Солнце жарило нещадно, но настроение было на удивление боевое. В руках я нёс небольшой пластиковый глубокий стакан, аккуратно укутанный в чистое полотенце. Внутри плескался мой секретный эликсир. Густой, золотистый куриный бульон, который я варил на крошечном огне добрых три часа. Бабушка в моей прошлой жизни клялась, что такая штука любого мертвеца на ноги поставит. А Вовчику сейчас это было нужнее всего на свете.
Оказавшись в больнице, поднялся на второй этаж, пройдя в палату к своему стажёру/повару. Вовчик лежал на койке у самого окна. Лежал, тощий и бледный, с огромным лиловым фингалом под глазом. Зрелище было то ещё, но, завидев меня, парень дёрнулся и попытался приподняться.
– Шеф! – прохрипел он, морщась от боли. – Ты пришёл!
– Лежи, герой, – я махнул рукой, чтобы он не дёргался, и поставил банку на тумбочку. – Ещё швы разойдутся, потом зашивай тебя. Как самочувствие?
– В полном порядке! – отрапортовал он с таким рвением, будто не на больничной койке валялся, а принимал парад. – Доктор сказал, пара дней – и снова в строй! Я так переживал… Думал, как вы там без меня, ведь посуда…
– С посудой мы как‑нибудь разберёмся, – я невольно усмехнулся. – Ты главное, сам в норму приходи. Нам тебя не хватает.
Я развернул полотенце и открыл крышку. По палате тут же ударил густой, тёплый, домашний аромат настоящей курицы, лука и кореньев. Трое соседей Вовчика, до этого момента изображавшие часть интерьера, разом оживились. Один дед с дремучей бородой даже носом повёл, как гончая на охоте.
– Это… что? – прошептал Вовчик, глядя на золотистую жидкость с каким‑то священным трепетом.
– Лекарство. Пей, пока тёплое. Силы вернёт лучше любой аптечной микстуры.
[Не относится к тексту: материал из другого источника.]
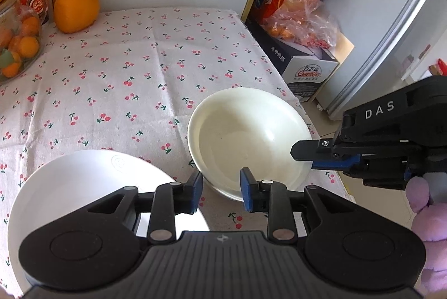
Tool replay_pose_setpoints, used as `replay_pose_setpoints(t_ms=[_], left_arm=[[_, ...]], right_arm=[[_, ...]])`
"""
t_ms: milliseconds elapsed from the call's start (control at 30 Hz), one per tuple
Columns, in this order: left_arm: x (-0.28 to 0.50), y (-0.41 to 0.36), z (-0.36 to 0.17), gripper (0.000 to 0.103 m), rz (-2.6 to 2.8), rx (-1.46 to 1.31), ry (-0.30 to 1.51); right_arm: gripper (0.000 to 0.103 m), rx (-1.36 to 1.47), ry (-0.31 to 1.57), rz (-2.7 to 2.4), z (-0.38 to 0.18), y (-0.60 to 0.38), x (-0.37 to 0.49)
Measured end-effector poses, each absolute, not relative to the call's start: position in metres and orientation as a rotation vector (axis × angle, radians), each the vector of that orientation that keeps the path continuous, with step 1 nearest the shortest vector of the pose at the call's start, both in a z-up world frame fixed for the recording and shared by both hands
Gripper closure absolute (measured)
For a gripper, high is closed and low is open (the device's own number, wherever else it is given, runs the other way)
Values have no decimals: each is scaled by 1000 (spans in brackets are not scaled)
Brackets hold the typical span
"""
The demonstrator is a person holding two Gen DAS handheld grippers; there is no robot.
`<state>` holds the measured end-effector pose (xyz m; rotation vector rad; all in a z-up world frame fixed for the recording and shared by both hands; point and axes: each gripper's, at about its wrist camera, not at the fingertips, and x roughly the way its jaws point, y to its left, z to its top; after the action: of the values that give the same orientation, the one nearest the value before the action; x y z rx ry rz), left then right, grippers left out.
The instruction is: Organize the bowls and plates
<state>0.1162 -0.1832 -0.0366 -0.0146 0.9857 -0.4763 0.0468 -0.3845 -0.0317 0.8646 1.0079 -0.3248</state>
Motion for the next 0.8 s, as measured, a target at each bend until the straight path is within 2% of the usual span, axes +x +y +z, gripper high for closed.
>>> replay_pose_setpoints(t_ms=[167,267,367,467,500,633,800], left_arm=[[115,-184,-36,73,-494,8,964],[114,-185,-36,67,-508,24,952],[113,-187,-37,57,-527,42,946],[111,-188,-36,44,-542,59,928],[110,-188,-36,38,-549,66,921],[107,-189,-33,26,-574,96,900],[100,-190,-32,11,-617,173,834]], right_arm=[[90,832,1009,-324,-30,-383,48],[89,822,1010,-324,-31,-383,48],[82,821,1009,-310,-30,-382,49],[74,813,1004,-298,-28,-380,49],[68,811,1000,-293,-28,-380,49],[47,798,965,-265,-22,-379,48],[33,763,924,-223,-16,-379,46]])
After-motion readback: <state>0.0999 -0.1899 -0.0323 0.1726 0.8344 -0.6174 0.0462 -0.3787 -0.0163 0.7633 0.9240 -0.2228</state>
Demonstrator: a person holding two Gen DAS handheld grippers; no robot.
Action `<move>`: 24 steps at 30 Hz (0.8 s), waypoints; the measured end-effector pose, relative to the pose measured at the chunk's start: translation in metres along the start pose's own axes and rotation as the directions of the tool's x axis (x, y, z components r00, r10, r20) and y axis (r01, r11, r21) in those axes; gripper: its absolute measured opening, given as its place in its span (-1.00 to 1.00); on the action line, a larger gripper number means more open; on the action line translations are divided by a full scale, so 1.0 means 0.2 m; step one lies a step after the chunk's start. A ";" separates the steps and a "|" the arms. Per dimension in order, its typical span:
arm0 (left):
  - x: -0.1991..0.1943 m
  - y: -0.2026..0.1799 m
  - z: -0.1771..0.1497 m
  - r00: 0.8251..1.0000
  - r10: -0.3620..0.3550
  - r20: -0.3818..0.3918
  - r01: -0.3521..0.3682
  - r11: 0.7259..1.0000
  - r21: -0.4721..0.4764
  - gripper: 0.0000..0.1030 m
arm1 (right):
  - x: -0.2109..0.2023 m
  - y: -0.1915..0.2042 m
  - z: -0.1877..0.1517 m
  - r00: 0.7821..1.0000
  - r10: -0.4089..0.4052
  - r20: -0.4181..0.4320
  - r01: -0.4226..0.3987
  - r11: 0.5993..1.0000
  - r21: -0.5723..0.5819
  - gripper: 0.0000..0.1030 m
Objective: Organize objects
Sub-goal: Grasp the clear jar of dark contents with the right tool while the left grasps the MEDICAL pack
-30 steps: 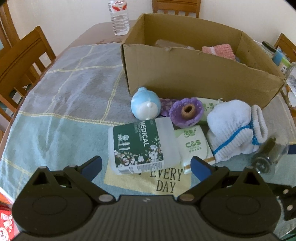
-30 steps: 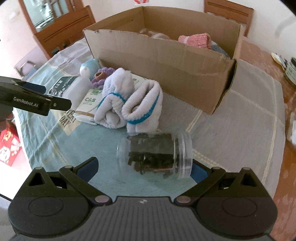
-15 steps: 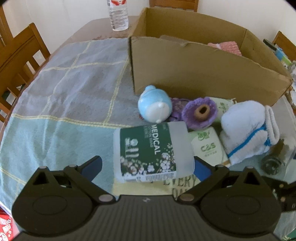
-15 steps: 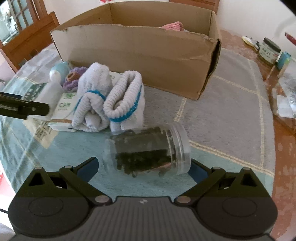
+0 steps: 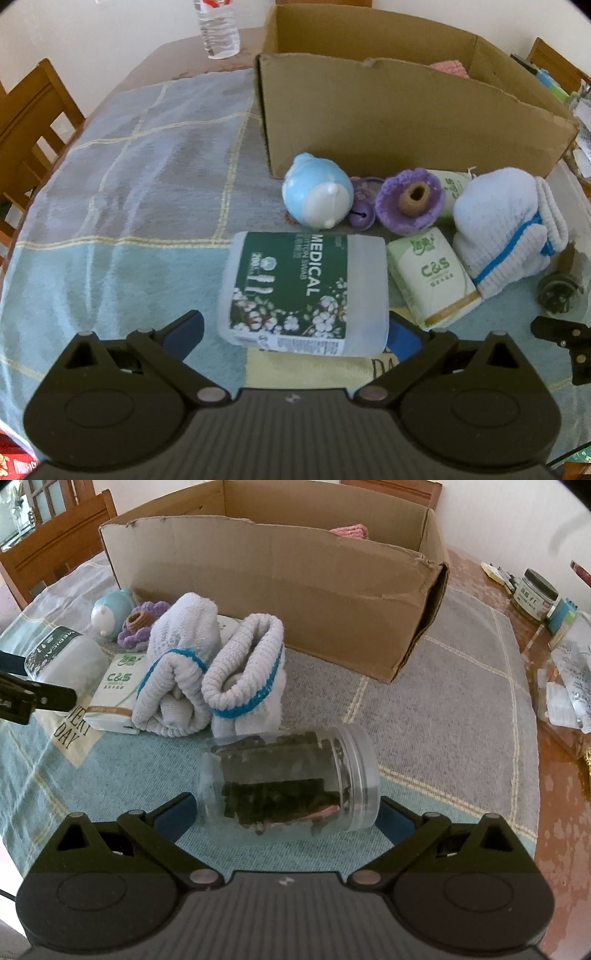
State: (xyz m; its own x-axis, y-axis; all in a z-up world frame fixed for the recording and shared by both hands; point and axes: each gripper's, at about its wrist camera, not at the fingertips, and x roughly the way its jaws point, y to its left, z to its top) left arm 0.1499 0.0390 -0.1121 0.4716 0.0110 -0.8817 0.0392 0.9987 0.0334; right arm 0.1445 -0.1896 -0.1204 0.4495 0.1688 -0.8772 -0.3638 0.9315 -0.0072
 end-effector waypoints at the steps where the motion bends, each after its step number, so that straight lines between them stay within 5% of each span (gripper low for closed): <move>1: 0.01 0.00 0.00 1.000 -0.001 -0.002 0.001 1.000 0.002 0.97 | 0.00 0.00 0.00 1.000 0.000 0.001 0.000 1.000 0.001 1.00; 24: 0.08 -0.01 0.05 1.000 -0.023 -0.006 0.023 1.000 -0.010 0.93 | 0.01 -0.03 0.00 1.000 -0.004 -0.005 0.004 1.000 0.001 1.00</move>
State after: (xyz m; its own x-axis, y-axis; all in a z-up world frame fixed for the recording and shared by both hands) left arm 0.1659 0.0376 -0.1226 0.4655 -0.0118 -0.8850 0.0415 0.9991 0.0085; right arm 0.1479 -0.1940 -0.1218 0.4469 0.1634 -0.8795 -0.3610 0.9325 -0.0102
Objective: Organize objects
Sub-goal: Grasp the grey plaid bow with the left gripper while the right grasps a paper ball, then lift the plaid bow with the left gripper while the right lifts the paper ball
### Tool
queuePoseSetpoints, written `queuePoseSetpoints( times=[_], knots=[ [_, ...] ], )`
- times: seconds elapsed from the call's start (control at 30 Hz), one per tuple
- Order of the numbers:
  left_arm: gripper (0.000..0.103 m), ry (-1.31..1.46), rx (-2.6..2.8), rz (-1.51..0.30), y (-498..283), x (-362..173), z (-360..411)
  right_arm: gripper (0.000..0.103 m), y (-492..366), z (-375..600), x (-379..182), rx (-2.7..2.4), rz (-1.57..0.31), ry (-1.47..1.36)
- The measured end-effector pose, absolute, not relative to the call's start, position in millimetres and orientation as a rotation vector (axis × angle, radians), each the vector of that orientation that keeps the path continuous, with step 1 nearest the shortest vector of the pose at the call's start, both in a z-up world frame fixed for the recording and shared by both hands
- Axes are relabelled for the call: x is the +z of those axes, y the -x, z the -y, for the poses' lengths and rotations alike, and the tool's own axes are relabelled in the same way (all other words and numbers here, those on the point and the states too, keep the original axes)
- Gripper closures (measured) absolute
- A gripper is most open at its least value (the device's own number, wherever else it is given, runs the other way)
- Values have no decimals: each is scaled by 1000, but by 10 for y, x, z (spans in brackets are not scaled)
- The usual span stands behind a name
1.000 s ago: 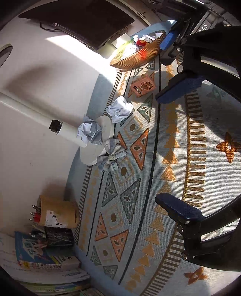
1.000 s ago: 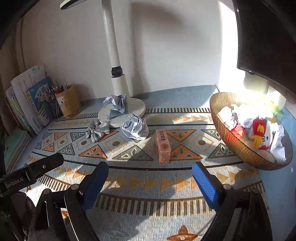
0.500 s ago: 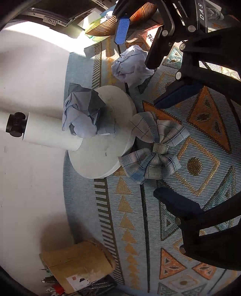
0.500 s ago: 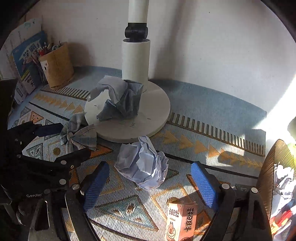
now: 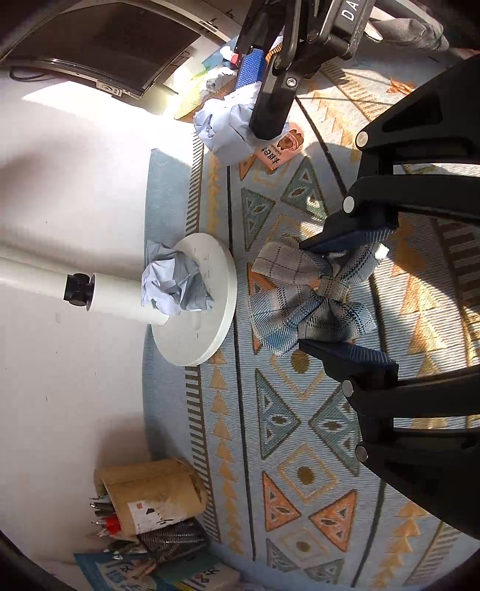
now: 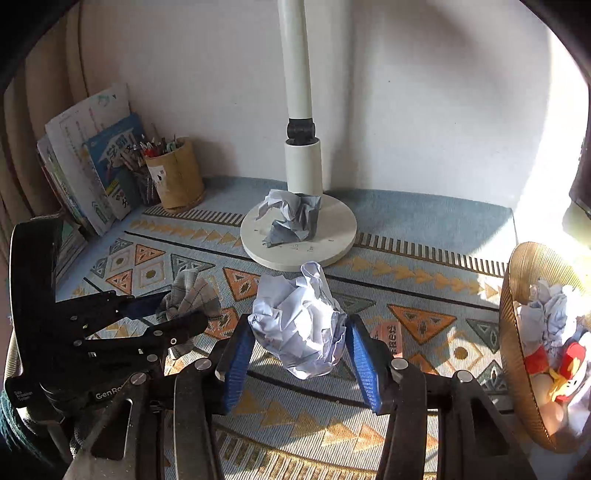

Он взял банку стакан обеими руками, так осторожно, словно это был хрустальный кубок. Поднёс к лицу, глубоко вдохнул и прикрыл глаза от удовольствия. Сделал первый маленький глоток, потом второй, побольше. И тут парень поплыл. Его худые плечи затряслись, а из‑под сжатых век покатились слёзы. Крупные, злые слёзы обиды и какой‑то детской благодарности. Он плакал молча, судорожно глотая бульон и тихо всхлипывая.